Change to polar coordinates:
$v = r \hspace{1cm}w = tan(\theta) $
inverse functions:
$v = r \hspace{1cm} $
$ arctan(w) = \theta_{1} \hspace{3mm}arctan(w) + \pi = \theta_{2} $
$$J(r, \theta) = det\begin{bmatrix}\frac{\partial v}{\partial r} & \frac{\partial v}{\partial \theta} \\\frac{\partial w}{\partial r} & \frac{\partial w}{\partial \theta} \end{bmatrix} = \begin{bmatrix}1 & 0 \\0 & sec^{2}(\theta) \end{bmatrix} = sec^{2}(\theta)$$
$\frac{\partial v}{\partial r} = 1 \hspace{5mm} \frac{\partial v}{\partial \theta} = 0 $
$\frac{\partial w}{\partial r} = 0 \hspace{5mm} \frac{\partial w}{\partial \theta} = sec^{2}(\theta) $
express the joint density function in polar coordinates
$f_{r \theta}(r, \theta) = \frac{1}{2 \pi \sigma^{2}}exp[-\frac{1}{2 \sigma^2} r^{2}]$
$$f_{vw}(v,w) = (f_{r \theta}(r, \theta_{1}) + f_{r \theta}(r, \theta_{2}))\frac{1}{|J(r, \theta)|}$$
there for
$$f_{vw}(v,w)= \frac{1}{\pi \sigma^2} exp[ -\frac{1}{2 \sigma^{2}}r^{2}]|cos^2(\theta)| = \frac{1}{\pi \sigma^2} exp[ -\frac{1}{2 \sigma^{2}}v^{2}] \frac{1}{w^{2}+1}$$
You map $(r, \theta) \to (v, w)$ using Jacobian but you forgot about the Jacobian to map $(x, y) \to (r, \theta)$, which is $r$. That should give you $v$ in the numerator.

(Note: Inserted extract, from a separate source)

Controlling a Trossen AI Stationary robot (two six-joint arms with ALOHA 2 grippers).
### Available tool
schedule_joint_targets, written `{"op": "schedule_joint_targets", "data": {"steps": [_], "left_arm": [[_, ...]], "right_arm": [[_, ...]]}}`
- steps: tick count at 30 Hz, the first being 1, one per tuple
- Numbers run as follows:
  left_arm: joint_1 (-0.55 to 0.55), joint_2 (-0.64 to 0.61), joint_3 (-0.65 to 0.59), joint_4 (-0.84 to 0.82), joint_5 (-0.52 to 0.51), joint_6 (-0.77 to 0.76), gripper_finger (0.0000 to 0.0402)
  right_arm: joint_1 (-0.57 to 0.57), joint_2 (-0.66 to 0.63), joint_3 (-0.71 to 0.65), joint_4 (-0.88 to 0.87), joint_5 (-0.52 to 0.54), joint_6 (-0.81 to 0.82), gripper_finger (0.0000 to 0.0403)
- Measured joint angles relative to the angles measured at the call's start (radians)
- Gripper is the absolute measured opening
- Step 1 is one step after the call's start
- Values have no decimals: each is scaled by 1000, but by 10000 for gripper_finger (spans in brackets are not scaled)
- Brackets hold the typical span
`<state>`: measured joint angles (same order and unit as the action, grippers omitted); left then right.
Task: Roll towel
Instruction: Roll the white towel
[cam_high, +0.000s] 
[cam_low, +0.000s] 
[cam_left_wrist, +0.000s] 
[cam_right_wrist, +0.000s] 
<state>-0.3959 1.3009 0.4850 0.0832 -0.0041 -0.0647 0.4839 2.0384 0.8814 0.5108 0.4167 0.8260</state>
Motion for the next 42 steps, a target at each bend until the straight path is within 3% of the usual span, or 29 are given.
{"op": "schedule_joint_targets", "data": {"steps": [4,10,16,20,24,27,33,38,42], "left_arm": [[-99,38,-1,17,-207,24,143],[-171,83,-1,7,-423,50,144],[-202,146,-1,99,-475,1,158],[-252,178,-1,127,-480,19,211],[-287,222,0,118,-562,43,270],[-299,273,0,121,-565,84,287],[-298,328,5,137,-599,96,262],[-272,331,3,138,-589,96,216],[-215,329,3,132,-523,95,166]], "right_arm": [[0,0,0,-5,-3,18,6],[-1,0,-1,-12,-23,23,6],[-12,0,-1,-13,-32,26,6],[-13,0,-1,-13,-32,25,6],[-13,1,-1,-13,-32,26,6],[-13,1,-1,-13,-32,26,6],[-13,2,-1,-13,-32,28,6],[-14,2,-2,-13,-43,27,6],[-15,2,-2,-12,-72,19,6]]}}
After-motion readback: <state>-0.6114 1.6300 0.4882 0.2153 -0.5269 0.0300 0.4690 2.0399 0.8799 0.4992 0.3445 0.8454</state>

Alternatively, without converting to polar coordinates,
$v = \sqrt{x^2+y^2}, w = \dfrac{y}{x}$
$J^{-1} = \begin{vmatrix} \frac{\partial v}{\partial x} & \frac{\partial v}{\partial y} \\ \frac{\partial w}{\partial x} & \frac{\partial w}{\partial y}\end {vmatrix} = \begin{vmatrix} \frac{x}{\sqrt{x^2+y^2}} & \frac{y}{\sqrt{x^2+y^2}} \\ -\frac{y}{x^2} & \frac{1}{x}\end {vmatrix}$
$ = \dfrac{\sqrt{x^2+y^2}}{x^2}$
Now note that $(x,y) \to (v,w)$ is not one-to-one mapping -
$y = wx, v^2 = x^2 + y^2 = x^2 (1+w^2)$
$x = \pm \dfrac{v}{\sqrt{1+w^2}}$
Using symmetry, we can multiple $|J|$ by $2$.
$f(v,w) = \dfrac{2v^2}{v (1+w^2)} \dfrac{1}{2 \pi \sigma^{2}} \ e^{- \left(\dfrac{v^2}{2 \sigma^{2}}\right)}$
$ \displaystyle = \dfrac{v}{\pi \sigma^2 (1+w^2)} e^{- \left( \dfrac{v^2}{2 \sigma^{2}} \right)}$